El ocaso de la amistad

Llega un punto en la vida en que uno echa la vista atrás y se da cuenta de que las emociones que experimentamos en esas múltiples aventuras con nuestros amigos, ya no las volveremos a vivir. Comprendemos también, y con pesar, que las mejores amistades fueron aquellas que se consolidaron en la juventud; y  que incluso éstas, paulatinamente, se han venido a menos. No es que en la madurez se carezca del cariño, cuidado, atención y complicidad que brinda una amistad, pero algo ha cambiado. La vida continúa y en el horizonte un atisbo de alegría nos sigue esperando, pero lánguidamente sospechamos que los mejores años de nuestra vida ya han pasado.

 

Nuevas amistades tropiezan a nuestro paso, pero las relaciones son más asépticas. Con ellos disfrutamos, bebemos, dibujamos sonrisas en nuestros rostros de rasgos habituados, nos interesamos y somos interesantes, descubrimos y nos descubren, viajamos y, en general, aprendemos tantísimas cosas que valen la pena. Pero todo lo hacemos desde ese cómodo entablado que nos imprime la madurez. Ese estado que todo lo mide y sopesa; en el que lo natural aflora a cuentagotas como para no molestar. La vida pierde el brillo que da la imprudencia.

 

¡Qué fácil nos parece ahora la vida de nuestra mocedad! ¡Qué pocas responsabilidades! ¡Cuántas alegrías! Cada día podía tocar a tu puerta la sorpresa de un amigo y cuántas risas, una risa fácil, espontánea, explosiva. También las lágrimas y las enemistades parecían más intensas. ¡En cuántos vasos de agua no habré naufragado! Un guiño, una llamada, un grito, un suspiro, cada pequeño detalle nos avisaba oportunamente del paroxismo y de la levedad; del constante júbilo que significaba el día a día. Ellos, tus amigos, estaban siempre dispuestos para ti y tú lo estabas para ellos. Pero ahora tu trabajo, tus hijos, tu pareja, tus nuevos pasatiempos, todo parece tener una dimensión substancial para interponerse entre tú y ellos; entre ellos y tú.

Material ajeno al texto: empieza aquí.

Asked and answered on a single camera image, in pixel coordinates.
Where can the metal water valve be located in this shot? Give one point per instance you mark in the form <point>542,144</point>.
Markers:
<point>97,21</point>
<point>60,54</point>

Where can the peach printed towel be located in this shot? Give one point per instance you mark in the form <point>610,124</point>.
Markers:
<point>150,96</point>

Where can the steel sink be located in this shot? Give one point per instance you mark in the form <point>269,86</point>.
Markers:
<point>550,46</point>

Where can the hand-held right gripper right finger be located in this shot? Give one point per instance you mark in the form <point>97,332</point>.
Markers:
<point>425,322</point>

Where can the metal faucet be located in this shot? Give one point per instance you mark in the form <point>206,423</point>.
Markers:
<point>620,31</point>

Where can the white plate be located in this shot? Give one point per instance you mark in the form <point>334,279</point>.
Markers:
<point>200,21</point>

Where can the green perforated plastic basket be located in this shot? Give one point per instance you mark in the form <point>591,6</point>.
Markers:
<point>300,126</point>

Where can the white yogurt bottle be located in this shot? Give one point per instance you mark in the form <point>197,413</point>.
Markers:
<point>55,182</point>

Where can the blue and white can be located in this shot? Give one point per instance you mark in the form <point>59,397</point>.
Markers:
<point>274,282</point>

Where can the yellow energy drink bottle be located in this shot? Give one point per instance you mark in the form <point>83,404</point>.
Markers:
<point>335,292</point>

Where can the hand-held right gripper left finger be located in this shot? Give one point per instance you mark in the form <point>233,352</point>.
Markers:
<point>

Y nos decimos –nos engañamos- que ellos no han cambiado, cuando ya nosotros tampoco somos los mismos. No queremos reconocer la tremenda pérdida: La distancia que ahora nos separa; la risa que ya ha dejado de ser explosiva; la ausencia de esas locas ocurrencias que no se sabe cómo siempre alcanzaban su fin; la merma de un valor que nos llevaba a encararnos frente a todo aquel que osara criticar a uno de los nuestros; la carencia de importancia que ahora damos a esas copas que solucionaban cualquier entramado amoroso; el olvido de lo que algún día significó llorar unas lágrimas que no salían de nuestros ojos.

Pero cuando finalmente sobreviene el encuentro; cuando conseguimos vencer la abulia que engrandece las tontas excusas y tenemos a un amigo frente a frente, el engaño nos deja de importar. Entonces nos reímos, nos divertimos, nos confesamos y volcamos todas esas frustraciones y alegrías que acompañan nuestra cotidianidad. Por un instante ese sentimiento se percibe en sintonía con el de antaño. Quizá sea cierto que cuando crecemos valoramos más la calidad que la cantidad ¿o será otra vieja farsa? Lo que es verdad es que nos volvemos incautos y encontramos consuelo en sus ojos. Soplos, lugares, menudencias, diría alguno, pero cómo las sabemos aprovechar. Y ellos, los amigos, te estrechan como antes y tú te regocijas. Y pese a todo lo vivido, no dejamos pasar la oportunidad de volver a soñar.